Work instructions → With images removed, return the whole listing exactly as written.

Stored data →

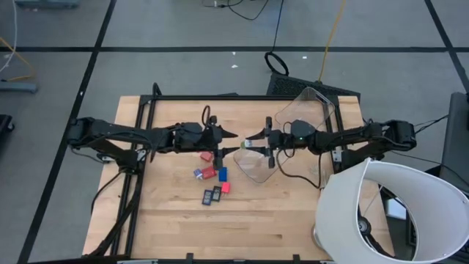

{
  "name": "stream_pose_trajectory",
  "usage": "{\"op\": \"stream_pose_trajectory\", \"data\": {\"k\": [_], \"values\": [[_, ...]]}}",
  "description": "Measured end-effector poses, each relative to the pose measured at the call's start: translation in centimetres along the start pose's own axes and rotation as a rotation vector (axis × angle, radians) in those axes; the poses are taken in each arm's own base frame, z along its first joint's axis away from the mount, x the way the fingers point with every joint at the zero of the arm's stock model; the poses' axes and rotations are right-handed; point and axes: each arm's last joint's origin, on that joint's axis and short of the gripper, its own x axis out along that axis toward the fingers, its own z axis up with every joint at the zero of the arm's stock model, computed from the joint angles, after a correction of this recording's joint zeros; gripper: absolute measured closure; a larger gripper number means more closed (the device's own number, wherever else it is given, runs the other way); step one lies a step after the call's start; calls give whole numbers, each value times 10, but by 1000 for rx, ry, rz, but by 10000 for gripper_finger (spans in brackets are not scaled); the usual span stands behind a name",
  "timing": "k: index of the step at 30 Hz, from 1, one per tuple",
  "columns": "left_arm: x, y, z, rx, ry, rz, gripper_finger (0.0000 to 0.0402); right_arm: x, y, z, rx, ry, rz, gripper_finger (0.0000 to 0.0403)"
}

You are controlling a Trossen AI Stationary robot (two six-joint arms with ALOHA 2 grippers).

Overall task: Pick & Place Office items
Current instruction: Put the green charger adapter into the right transparent bin

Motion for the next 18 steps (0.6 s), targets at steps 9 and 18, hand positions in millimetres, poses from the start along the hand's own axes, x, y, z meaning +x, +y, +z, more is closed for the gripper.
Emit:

Solution to this exercise →
{
  "name": "stream_pose_trajectory",
  "usage": "{\"op\": \"stream_pose_trajectory\", \"data\": {\"k\": [_], \"values\": [[_, ...]]}}",
  "description": "Measured end-effector poses, each relative to the pose measured at the call's start: translation in centimetres along the start pose's own axes and rotation as a rotation vector (axis × angle, radians) in those axes; the poses are taken in each arm's own base frame, z along its first joint's axis away from the mount, x the way the fingers point with every joint at the zero of the arm's stock model; the poses' axes and rotations are right-handed; point and axes: each arm's last joint's origin, on that joint's axis and short of the gripper, its own x axis out along that axis toward the fingers, its own z axis up with every joint at the zero of the arm's stock model, computed from the joint angles, after a correction of this recording's joint zeros; gripper: absolute measured closure; a larger gripper number means more closed (the device's own number, wherever else it is given, runs the other way); step one lies a step after the call's start; calls give whole numbers, each value times 10, but by 1000 for rx, ry, rz, but by 10000 for gripper_finger (spans in brackets are not scaled); the usual span stands behind a name",
  "timing": "k: index of the step at 30 Hz, from 1, one per tuple",
  "columns": "left_arm: x, y, z, rx, ry, rz, gripper_finger (0.0000 to 0.0402); right_arm: x, y, z, rx, ry, rz, gripper_finger (0.0000 to 0.0403)"
}

You are controlling a Trossen AI Stationary robot (two six-joint arms with ALOHA 2 grippers).

Overall task: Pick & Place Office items
Current instruction: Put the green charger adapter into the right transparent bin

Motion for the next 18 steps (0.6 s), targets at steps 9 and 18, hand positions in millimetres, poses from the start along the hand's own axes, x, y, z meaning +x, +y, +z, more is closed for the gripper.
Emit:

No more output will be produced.